La femme du couple le regarda d'un air étrange, clairement interloquée, tandis que l'homme lui répondait tout en se demandant d'où le bonhomme sortait.
« Mon cher Monsieur, la peine de mort est abolie depuis trente ans ! Il y a plus de chances pour qu'il écope de la perpétuité. »

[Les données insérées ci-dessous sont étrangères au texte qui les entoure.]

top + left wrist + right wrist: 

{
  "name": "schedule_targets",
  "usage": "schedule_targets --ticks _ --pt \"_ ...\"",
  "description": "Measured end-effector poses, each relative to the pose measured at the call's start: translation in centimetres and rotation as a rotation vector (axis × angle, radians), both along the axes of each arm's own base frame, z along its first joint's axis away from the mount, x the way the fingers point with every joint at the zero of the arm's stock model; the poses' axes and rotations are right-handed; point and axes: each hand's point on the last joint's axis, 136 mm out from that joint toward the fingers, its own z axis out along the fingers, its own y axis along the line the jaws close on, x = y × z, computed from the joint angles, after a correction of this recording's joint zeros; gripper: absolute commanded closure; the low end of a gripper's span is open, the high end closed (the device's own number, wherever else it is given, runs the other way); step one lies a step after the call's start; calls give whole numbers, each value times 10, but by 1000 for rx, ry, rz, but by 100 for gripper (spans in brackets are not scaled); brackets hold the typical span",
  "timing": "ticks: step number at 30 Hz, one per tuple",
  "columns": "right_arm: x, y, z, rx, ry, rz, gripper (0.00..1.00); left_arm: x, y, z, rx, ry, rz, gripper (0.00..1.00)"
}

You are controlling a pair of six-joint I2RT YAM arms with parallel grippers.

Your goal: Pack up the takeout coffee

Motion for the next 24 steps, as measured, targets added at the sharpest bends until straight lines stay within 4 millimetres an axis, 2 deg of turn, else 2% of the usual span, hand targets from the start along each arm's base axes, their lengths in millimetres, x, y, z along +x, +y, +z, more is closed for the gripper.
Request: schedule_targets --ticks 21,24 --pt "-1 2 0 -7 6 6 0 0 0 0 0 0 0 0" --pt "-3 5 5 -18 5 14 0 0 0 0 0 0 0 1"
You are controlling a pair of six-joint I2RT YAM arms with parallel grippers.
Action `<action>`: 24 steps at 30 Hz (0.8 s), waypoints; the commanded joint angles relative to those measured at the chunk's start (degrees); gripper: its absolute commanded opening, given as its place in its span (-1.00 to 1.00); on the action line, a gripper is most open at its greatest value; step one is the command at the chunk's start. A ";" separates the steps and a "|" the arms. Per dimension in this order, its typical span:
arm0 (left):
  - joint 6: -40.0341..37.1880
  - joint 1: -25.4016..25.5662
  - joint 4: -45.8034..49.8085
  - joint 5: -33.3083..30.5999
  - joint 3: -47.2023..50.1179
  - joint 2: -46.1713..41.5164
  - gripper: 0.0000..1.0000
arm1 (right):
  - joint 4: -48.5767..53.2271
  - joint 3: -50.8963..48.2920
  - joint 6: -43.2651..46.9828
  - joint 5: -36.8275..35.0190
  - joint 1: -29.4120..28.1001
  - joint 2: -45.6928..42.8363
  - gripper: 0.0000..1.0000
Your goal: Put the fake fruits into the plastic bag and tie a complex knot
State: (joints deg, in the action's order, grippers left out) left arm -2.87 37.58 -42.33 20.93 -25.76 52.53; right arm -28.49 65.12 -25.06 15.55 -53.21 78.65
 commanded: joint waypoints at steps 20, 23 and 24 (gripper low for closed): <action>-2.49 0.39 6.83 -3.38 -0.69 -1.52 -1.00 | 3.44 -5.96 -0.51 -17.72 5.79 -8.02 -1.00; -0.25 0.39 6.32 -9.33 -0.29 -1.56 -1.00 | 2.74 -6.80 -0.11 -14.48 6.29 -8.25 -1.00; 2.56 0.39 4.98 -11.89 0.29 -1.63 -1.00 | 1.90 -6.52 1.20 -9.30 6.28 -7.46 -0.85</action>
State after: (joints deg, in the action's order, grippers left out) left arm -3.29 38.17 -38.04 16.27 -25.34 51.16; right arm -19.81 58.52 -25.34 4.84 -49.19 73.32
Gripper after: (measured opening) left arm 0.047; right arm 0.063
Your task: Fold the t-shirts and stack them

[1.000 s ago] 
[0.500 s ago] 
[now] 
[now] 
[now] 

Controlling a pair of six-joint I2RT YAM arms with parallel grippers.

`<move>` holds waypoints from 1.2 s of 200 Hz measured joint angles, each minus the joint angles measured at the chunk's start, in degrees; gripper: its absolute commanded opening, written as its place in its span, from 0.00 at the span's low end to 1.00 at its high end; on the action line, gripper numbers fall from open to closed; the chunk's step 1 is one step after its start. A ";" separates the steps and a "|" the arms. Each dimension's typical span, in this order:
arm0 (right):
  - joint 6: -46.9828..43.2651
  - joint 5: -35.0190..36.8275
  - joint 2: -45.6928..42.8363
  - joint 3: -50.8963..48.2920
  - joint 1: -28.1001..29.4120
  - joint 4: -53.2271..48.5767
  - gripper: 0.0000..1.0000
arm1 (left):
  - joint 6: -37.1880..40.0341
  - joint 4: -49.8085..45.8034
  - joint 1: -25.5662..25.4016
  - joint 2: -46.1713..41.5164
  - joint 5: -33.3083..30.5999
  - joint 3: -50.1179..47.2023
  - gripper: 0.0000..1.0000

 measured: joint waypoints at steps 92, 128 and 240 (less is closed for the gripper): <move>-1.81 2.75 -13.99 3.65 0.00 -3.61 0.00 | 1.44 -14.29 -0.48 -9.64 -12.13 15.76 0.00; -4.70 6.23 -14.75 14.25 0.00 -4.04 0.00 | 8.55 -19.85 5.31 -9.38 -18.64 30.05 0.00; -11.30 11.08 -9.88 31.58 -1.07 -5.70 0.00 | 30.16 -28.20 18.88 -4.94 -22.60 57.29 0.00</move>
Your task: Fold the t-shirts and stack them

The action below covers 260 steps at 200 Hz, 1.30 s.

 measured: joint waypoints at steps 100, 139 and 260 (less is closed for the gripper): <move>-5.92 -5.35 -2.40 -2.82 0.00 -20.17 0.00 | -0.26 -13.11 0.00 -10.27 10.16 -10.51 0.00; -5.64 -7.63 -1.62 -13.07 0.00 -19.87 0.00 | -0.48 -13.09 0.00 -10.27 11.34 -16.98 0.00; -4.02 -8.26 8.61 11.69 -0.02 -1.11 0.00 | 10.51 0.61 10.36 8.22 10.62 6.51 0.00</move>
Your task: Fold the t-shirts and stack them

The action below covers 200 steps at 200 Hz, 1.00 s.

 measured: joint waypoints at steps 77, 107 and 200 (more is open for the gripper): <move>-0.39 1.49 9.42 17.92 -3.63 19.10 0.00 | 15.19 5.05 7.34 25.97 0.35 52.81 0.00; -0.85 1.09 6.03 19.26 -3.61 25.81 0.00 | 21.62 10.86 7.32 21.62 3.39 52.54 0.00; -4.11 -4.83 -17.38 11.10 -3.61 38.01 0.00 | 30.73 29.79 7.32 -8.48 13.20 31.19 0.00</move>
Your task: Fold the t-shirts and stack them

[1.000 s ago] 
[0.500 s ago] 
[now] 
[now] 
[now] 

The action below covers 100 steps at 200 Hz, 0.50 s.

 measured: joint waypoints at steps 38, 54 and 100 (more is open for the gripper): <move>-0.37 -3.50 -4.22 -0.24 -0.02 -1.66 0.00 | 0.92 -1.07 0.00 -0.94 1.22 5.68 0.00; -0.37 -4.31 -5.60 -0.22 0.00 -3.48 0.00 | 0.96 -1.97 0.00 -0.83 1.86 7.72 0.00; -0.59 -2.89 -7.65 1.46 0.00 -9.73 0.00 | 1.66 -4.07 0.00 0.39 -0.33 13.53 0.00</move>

Ceci dit le couple s'éloigna après avoir jeté un dernier regard étonné à cet étrange individu. La peine de mort abolie, c'était mieux que dans ses plus beaux rêves ! Il avait bien conscience que cette victoire ne lui revenait pas à lui seul, mais il y avait contribué, s'était battu pour cette cause et savoir que le but avait finalement été atteint le remplissait d'une joie qu'il avait du mal à contenir. Il avait envie d'en tirer les plus beaux vers, mais il était temps de rentrer à présent. Il avait voulu sortir pour s'assurer de l'état du monde actuel et l'avait fait, il fallait être raisonnable. Il se leva donc et reprit la rue Soufflot, dans le sens opposé cette fois-ci. Le Panthéon s'édifiait, géant et superbe, au milieu de la place. La grandeur de ce bâtiment lui faisait un peu penser à sa grandeur à lui. Il y pénétra et retourna s'allonger dans sa tombe, qui lui paraissait moins froide que lorsqu'il l'avait quittée. Un sentiment de supériorité l'envahit alors. Il avait eu du pouvoir tout au long de sa vie, avait influencé bien des grands, pu imposer sa vision des choses et ce qu'il n'avait pas accompli en tant que vivant avait continué à cheminer après sa mort. Il s'agissait bien là du véritable pouvoir : celui qui contrôle, avec adresse et finesse, et qui ne se laisse pas subtiliser par le premier venu, ceci même après le décès de son détenteur. Il n'avait pas cherché à corrompre quiconque et pourtant ses idéologies, grâce à ses livres et ses discours, avaient pénétré l'esprit des gens. Ceux-ci avaient fait vivre ses idées, les avaient transmises, avaient empêché leur disparition. Son pouvoir s'était répandu sans même qu'il soit présent. Le mot « triomphe » résonnait à présent dans son esprit, mais il était bien embêté car même deux-cent ans plus tard il n'existait toujours aucune rime à ce terme. Laissant ce bémol de côté, Monsieur Victor Hugo se rendormit, l'esprit apaisé.